MySQL的 - 計算一個數據類型的出現的唯一的號碼在給定日期

Question

所以我有具有以下結構

CREATE TABLE `offer_order` (
`id` bigint(20) unsigned NOT NULL AUTO_INCREMENT, 
`order_id` bigint(20) unsigned NOT NULL, 
`offer_id` bigint(20) unsigned NOT NULL, 
`created_at` datetime NOT NULL, 
`updated_at` datetime NOT NULL, 
PRIMARY KEY (`id`), 
KEY `order_id` (`order_id`,`offer_id`)); 

以下爲offer_order

id | order_id | offer_id | created_at 
--------------------------------------------- 
1 | 1  | 1  | 2017-04-16 00:00:00 
2 | 2  | 1  | 2017-04-16 00:00:00 
3 | 1  | 2  | 2017-04-16 00:00:00 
4 | 3  | 3  | 2017-04-17 00:00:00 
5 | 3  | 1  | 2017-04-18 00:00:00 
6 | 2  | 1  | 2017-04-18 00:00:00 

一些樣本數據1的數據透視表

現在的數據出來，我想上面的樣本數據是

offer_redemption_date | no_of_unique_orders_that_day 
---------------------------------------------------- 
2017-04-16   | 2 
2017-04-17   | 1 
2017-04-18   | 2 

我嘗試以下查詢來獲取一個階段：

select date(created_at) as offer_redemption_date, order_id, count(order_id) as count from offer_order group by offer_redemption_date, order_id; 

這給了我下面的結果

offer_redemption_date|order_id|count 
------------------------------------- 
2017-04-16   | 1  | 2 
2017-04-16   | 2  | 1 
2017-04-17   | 3  | 1 
2017-04-18   | 2  | 1 
2017-04-18   | 3  | 1 

現在什麼我不能做的是依靠某一特定日期的ORDER_ID出現的唯一編號。
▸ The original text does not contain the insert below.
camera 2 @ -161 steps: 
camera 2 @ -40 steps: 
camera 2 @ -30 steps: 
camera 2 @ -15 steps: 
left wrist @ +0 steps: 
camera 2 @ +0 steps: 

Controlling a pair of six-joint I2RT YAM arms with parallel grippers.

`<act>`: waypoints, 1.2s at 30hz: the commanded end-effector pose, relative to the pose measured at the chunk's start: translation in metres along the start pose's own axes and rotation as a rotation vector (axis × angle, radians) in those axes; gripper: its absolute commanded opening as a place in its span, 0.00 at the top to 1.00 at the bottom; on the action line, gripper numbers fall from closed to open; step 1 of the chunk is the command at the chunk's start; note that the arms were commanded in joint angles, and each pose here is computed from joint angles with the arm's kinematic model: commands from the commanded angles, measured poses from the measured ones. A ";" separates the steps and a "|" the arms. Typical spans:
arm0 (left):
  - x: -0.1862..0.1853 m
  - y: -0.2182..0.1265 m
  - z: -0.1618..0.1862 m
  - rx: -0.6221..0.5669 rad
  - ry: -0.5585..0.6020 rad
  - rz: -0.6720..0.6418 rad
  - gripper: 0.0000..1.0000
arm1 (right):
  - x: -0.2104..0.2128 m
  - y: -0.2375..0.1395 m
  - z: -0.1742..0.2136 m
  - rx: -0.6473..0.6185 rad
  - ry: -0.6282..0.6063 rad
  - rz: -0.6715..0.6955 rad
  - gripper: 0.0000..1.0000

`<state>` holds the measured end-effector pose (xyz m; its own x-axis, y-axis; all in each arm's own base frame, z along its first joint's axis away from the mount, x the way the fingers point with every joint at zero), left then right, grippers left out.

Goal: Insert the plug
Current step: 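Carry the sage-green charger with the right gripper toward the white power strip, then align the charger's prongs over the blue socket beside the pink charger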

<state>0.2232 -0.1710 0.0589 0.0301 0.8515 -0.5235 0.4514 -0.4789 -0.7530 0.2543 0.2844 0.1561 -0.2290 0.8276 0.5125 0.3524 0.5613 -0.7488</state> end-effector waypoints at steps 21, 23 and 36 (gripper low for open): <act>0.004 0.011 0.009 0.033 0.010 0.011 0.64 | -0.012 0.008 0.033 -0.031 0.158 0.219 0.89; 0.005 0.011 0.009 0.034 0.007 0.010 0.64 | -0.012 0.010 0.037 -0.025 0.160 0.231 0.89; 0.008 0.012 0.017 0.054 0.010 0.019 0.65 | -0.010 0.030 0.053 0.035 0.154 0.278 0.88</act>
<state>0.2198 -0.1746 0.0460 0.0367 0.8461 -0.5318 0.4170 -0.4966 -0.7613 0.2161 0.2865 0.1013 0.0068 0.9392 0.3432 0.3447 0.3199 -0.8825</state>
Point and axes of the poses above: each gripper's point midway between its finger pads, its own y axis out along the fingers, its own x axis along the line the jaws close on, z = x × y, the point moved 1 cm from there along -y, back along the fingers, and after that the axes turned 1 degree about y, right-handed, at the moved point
提前致謝。 :)

Answer 1

您可以使用DISTINCT爲：

SELECT DATE(created_at) AS offer_redemption_date, 
     COUNT(DISTINCT(order_id)) AS count 
FROM offer_order 
GROUP BY offer_redemption_date;

所以在這裏你COUNTDISTINCT值的order_id數量。

Answer 2

和不同的做法：

select created_at as offer_redemption_date, count(*) as no_of_unique_orders_that_day 
from (
select count(*) cnt, order_id, created_at 
from `offer_order` 
group by order_id, created_at 
) x 
group by created_at 

派生表的做法並不像COUNT DISTINCT解決方案優雅，但它可以在其他情況下，在這樣的快捷方式並不存在很大的幫助。